Multiple -o options can be specified; the format specification
shall be interpreted as the <space>-separated concatenation of
all the format option-arguments.
-p proclist
Write information for processes whose process ID numbers are
given in proclist. The application shall ensure that the
proclist is a single argument in the form of a <blank> or comma-
separated list.
-t termlist
Write information for processes associated with terminals given
in termlist. The application shall ensure that the termlist is a
single argument in the form of a <blank> or comma-separated
list. Terminal identifiers shall be given in an implementation-
defined format. On XSI-conformant systems, they shall be
given in one of two forms: the device’s filename (for example,
tty04) or, if the device’s filename starts with tty, just the
identifier following the characters tty (for example, "04" ).
-u userlist
Write information for processes whose user ID numbers or login
names are given in userlist. The application shall ensure that
the userlist is a single argument in the form of a <blank> or
comma-separated list. In the listing, the numerical user ID
shall be written unless the -f option is used, in which case the
login name shall be written.
-U userlist
Write information for processes whose real user ID numbers or
login names are given in userlist. The application shall ensure
that the userlist is a single argument in the form of a <blank>
or comma-separated list.
With the exception of -o format, all of the options shown are used to
select processes. If any are specified, the default list shall be
ignored and ps shall select the processes represented by the inclusive
OR of all the selection-criteria options.
OPERANDS
None.
STDIN
Not used.
INPUT FILES
None.
ENVIRONMENT VARIABLES
The following environment variables shall affect the execution of ps:
COLUMNS
Override the system-selected horizontal display line size, used
to determine the number of text columns to display.

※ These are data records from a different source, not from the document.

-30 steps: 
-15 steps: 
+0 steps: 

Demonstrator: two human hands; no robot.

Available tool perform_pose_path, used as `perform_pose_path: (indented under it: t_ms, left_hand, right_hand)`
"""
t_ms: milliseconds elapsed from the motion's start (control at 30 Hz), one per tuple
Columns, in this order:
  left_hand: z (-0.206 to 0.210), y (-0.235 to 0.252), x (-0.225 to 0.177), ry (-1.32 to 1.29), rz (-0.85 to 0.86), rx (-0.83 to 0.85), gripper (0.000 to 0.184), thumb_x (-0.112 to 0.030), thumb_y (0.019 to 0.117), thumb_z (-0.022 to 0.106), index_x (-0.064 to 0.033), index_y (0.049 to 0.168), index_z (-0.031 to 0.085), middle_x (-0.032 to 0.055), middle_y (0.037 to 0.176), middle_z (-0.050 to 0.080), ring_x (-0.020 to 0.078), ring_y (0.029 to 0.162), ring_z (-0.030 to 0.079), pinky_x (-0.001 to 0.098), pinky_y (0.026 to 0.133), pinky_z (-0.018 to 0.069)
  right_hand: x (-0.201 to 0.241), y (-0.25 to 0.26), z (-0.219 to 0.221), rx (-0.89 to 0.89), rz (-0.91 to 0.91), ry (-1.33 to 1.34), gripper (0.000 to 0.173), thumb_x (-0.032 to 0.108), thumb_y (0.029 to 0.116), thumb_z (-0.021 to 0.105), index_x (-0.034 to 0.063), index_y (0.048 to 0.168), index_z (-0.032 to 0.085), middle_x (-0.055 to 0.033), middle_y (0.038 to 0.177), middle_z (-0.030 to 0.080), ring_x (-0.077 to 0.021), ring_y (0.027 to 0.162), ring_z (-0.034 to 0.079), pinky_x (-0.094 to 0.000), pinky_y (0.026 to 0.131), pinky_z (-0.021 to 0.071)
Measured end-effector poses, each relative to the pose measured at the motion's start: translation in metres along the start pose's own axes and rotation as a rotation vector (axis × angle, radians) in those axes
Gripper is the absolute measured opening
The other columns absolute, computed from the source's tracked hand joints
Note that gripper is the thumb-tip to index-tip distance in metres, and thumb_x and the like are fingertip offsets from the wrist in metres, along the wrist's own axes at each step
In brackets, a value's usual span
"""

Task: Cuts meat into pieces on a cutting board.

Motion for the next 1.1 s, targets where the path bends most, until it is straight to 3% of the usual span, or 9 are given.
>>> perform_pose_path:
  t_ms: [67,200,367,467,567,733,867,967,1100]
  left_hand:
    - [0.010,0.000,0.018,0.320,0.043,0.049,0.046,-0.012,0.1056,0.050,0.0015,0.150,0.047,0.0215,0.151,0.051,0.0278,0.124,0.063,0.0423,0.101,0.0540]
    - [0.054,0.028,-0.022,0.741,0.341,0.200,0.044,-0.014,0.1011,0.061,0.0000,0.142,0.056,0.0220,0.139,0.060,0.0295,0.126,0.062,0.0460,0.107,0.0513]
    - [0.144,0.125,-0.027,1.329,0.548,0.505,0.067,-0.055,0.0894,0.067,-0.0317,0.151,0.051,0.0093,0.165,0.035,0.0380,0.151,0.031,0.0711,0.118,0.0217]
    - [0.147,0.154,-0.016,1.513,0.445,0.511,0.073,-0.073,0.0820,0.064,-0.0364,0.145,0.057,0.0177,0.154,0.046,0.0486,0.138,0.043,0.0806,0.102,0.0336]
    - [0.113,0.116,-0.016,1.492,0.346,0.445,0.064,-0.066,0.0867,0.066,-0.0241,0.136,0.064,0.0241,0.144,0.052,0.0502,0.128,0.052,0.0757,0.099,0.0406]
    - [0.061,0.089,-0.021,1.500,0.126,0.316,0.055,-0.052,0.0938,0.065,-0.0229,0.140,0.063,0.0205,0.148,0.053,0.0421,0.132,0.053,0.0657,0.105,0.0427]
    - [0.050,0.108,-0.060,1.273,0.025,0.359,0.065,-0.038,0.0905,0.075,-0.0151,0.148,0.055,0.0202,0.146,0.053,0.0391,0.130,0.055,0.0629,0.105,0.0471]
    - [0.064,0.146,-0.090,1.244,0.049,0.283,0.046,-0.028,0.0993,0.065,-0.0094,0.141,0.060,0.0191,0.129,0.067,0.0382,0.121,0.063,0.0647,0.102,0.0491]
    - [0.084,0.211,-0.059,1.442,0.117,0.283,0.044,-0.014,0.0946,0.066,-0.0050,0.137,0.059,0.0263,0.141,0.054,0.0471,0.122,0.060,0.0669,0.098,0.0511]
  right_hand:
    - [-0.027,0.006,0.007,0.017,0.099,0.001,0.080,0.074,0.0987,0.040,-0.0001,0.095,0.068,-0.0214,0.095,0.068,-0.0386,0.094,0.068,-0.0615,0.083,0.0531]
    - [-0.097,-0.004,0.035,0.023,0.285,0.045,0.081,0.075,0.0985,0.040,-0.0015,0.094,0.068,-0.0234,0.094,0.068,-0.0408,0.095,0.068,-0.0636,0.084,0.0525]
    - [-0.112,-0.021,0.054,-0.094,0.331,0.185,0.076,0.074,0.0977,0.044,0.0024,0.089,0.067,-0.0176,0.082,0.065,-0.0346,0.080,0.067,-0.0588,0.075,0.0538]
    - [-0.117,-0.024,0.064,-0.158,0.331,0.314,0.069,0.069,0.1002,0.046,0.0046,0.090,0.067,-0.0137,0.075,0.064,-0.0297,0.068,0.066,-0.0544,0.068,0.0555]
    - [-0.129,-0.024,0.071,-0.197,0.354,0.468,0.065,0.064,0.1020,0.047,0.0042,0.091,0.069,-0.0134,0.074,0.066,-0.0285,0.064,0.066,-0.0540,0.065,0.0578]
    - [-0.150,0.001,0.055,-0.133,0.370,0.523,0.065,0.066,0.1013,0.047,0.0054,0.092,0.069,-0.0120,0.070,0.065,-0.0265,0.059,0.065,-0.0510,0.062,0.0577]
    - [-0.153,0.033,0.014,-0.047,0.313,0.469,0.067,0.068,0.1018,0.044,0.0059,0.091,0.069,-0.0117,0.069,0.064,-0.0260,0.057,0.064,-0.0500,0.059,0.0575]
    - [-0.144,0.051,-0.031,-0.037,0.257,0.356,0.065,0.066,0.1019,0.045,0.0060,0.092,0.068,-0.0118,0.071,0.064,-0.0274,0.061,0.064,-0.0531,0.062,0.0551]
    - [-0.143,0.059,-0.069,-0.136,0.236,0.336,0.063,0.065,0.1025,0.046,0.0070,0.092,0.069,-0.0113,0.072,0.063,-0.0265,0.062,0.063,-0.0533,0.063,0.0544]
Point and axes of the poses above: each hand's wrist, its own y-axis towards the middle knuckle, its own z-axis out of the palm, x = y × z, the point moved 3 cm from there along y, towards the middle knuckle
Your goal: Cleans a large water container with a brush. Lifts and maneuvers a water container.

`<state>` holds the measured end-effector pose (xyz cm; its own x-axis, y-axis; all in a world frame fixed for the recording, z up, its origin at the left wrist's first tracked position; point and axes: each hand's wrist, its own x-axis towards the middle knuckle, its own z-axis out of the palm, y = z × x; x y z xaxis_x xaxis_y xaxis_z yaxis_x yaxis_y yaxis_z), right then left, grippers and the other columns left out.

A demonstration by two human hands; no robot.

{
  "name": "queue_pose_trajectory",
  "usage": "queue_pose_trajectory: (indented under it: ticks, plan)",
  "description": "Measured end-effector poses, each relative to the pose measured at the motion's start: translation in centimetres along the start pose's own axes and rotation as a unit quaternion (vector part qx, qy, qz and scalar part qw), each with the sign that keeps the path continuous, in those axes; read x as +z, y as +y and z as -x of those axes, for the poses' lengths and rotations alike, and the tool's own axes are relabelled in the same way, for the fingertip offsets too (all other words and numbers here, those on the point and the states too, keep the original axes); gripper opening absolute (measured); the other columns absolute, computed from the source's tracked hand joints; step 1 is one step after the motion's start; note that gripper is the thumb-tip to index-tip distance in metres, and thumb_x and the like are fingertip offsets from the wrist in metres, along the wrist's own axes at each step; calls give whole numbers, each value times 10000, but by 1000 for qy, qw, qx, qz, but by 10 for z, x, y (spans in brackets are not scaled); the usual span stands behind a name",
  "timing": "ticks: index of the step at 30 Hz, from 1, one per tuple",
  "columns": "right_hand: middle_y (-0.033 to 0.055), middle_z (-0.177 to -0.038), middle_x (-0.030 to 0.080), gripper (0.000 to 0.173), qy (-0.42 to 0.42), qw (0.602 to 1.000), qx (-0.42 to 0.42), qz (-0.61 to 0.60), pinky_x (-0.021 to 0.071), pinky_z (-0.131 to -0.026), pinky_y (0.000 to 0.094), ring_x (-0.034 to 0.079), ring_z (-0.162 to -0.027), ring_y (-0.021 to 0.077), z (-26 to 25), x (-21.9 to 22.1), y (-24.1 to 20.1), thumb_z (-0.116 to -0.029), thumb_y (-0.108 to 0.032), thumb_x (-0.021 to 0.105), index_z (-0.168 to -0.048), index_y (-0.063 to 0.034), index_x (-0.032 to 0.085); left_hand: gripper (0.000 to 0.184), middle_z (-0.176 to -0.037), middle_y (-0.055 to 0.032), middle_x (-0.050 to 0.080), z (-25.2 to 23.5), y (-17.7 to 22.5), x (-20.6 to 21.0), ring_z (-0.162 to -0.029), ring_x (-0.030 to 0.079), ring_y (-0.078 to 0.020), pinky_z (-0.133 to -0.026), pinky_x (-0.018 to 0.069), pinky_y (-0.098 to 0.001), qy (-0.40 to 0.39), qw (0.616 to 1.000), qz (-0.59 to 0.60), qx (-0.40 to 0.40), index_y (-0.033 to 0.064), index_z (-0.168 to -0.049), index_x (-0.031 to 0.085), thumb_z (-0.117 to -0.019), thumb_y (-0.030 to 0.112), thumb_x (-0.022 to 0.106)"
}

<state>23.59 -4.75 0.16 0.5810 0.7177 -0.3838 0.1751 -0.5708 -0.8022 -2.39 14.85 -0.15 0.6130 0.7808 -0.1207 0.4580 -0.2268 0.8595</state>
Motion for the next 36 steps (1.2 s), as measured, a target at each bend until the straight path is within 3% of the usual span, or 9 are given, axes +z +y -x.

See the Base
Definitions volume of IEEE Std 1003.1-2001, Chapter 8,
Environment Variables for valid values and results when it is
unset or null.
LANG Provide a default value for the internationalization variables
that are unset or null. (See the Base Definitions volume of
IEEE Std 1003.1-2001, Section 8.2, Internationalization
Variables for the precedence of internationalization variables
used to determine the values of locale categories.)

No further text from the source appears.